Only once, he says, did children test the Q. A few of them began to talk a lot, and others, noticing how frantically he was writing down marks, all began to talk too. “The game began to be, see how fast we can make Mr. Holt write down marks.” Could he keep up?
He could not. They had discovered what he, as a good teacher, already knew: the Q only worked because they allowed it to work. He affirmed that by saying to them: “Look, everyone, … You’re trying to find out whether you can wreck the Q system, and the answer is, of course you can. It only works because basically you think it’s a pretty fair and sensible system and are willing to let it work. The only thing is, if we lose the Q system, what are we going to put in its place? If I don’t have the Q, I’ll have to control [the noise level] the way other teachers try to, which is not to let you talk at all.” They talked about it some more and all agreed that the aims were reasonable and this way of attaining them fair. And having learned that the system was really controlled by them, the children never tested it again.6
The power to shape our communities is in our hands, and if we often feel dis-empowered to make our neighborhoods, our towns, our schools, our workplaces the way we envision them, here is a place that we have the power. We can create a community where all are respected; all are heard; all can seek freely; all can give, and have their gifts acknowledged; all can find kindness and caring. The power is in the promises we make and the commitments we keep.
Notes
1 “O Superman,” on her album Big Science.

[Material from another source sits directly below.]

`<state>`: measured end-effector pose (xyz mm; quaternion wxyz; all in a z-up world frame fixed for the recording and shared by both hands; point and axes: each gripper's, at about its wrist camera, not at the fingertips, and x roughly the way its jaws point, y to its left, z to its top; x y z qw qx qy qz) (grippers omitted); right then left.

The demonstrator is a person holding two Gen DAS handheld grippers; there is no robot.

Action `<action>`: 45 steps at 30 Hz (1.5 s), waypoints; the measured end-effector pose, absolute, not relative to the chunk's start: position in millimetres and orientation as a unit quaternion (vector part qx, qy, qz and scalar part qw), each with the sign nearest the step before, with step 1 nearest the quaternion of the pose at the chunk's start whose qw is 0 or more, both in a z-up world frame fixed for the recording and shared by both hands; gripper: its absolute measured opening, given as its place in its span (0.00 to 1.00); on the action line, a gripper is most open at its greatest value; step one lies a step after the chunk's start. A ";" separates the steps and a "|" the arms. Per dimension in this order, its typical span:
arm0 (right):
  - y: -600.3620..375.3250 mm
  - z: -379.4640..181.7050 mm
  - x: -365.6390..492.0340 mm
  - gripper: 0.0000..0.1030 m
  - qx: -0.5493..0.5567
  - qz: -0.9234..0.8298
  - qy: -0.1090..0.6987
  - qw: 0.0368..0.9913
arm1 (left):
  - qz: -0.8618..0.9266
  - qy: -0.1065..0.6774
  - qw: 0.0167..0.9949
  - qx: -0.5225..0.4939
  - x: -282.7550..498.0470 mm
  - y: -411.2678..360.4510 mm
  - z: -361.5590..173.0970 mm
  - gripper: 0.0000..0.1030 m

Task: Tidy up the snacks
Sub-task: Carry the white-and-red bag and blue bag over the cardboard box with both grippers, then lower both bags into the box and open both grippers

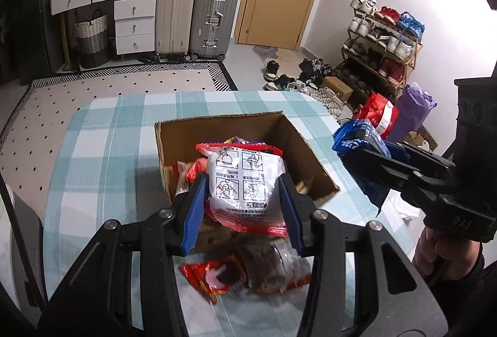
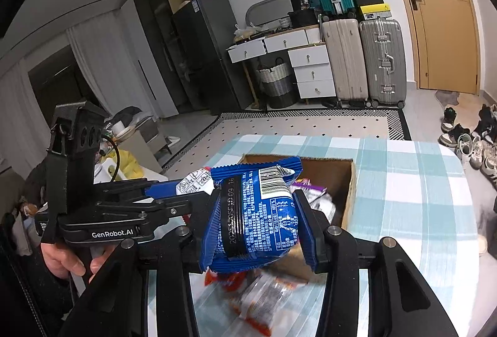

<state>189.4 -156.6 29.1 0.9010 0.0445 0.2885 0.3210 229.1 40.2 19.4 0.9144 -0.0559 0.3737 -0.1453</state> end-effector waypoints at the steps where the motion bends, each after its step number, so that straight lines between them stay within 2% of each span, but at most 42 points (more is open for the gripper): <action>1: -155.6 28.4 195.4 0.44 0.044 0.321 0.290 0.901 | -0.146 0.376 0.913 -0.055 236.1 39.4 18.8 0.41; 13: -132.1 5.1 241.7 0.44 -0.024 0.290 0.289 0.912 | -0.154 0.393 0.906 -0.039 300.1 26.9 -5.6 0.41; 21: -126.4 -16.2 269.2 0.44 -0.022 0.291 0.304 0.907 | -0.150 0.408 0.900 -0.039 332.0 23.9 -29.1 0.42; 22: -125.9 -18.5 272.3 0.49 -0.023 0.290 0.306 0.907 | -0.144 0.410 0.900 -0.039 336.2 24.2 -31.8 0.42; 23: -126.3 -20.9 275.8 0.60 -0.021 0.289 0.306 0.907 | -0.141 0.411 0.900 -0.039 336.8 24.1 -33.4 0.42; 25: -130.1 -23.2 279.4 0.81 -0.017 0.279 0.296 0.913 | -0.141 0.410 0.900 -0.043 341.5 26.4 -35.2 0.51; 26: -133.8 -24.6 280.8 0.86 -0.017 0.269 0.290 0.918 | -0.136 0.410 0.901 -0.042 342.2 27.9 -35.7 0.55; 27: -138.4 -25.8 281.7 0.86 -0.012 0.268 0.288 0.919 | -0.126 0.409 0.903 -0.039 343.1 29.0 -36.1 0.67; 28: -142.1 -26.7 282.5 0.86 -0.005 0.274 0.290 0.917 | -0.121 0.407 0.905 -0.039 343.0 30.2 -36.2 0.72; 45: -155.4 7.7 222.8 0.87 -0.014 0.271 0.263 0.926 | -0.095 0.385 0.917 -0.040 270.9 37.5 -6.5 0.78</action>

2 Judith Martin, Miss Manners Rescues Civilization: from Sexual Harassment,
Frivolous Lawsuits, Dissing, and Other Lapses in Civility, 137.
3 Miss Manners herself details the differences between manners and etiquette,
which are not trivial. But I will use them interchangeably. It’s quite enough for one morning to convince
everyone of the inoffensiveness of the term “covenant,” without also having to defend
“etiquette.”
4 Judith Martin, Miss Manners Rescues Civilization: from Sexual Harassment,
Frivolous Lawsuits, Dissing, and Other Lapses in Civility, 145.
5 Judith Martin, Miss Manners Rescues Civilization: from Sexual Harassment,
Frivolous Lawsuits, Dissing, and Other Lapses in Civility, 353.
6 John Holt, How Children Fail, 62-67.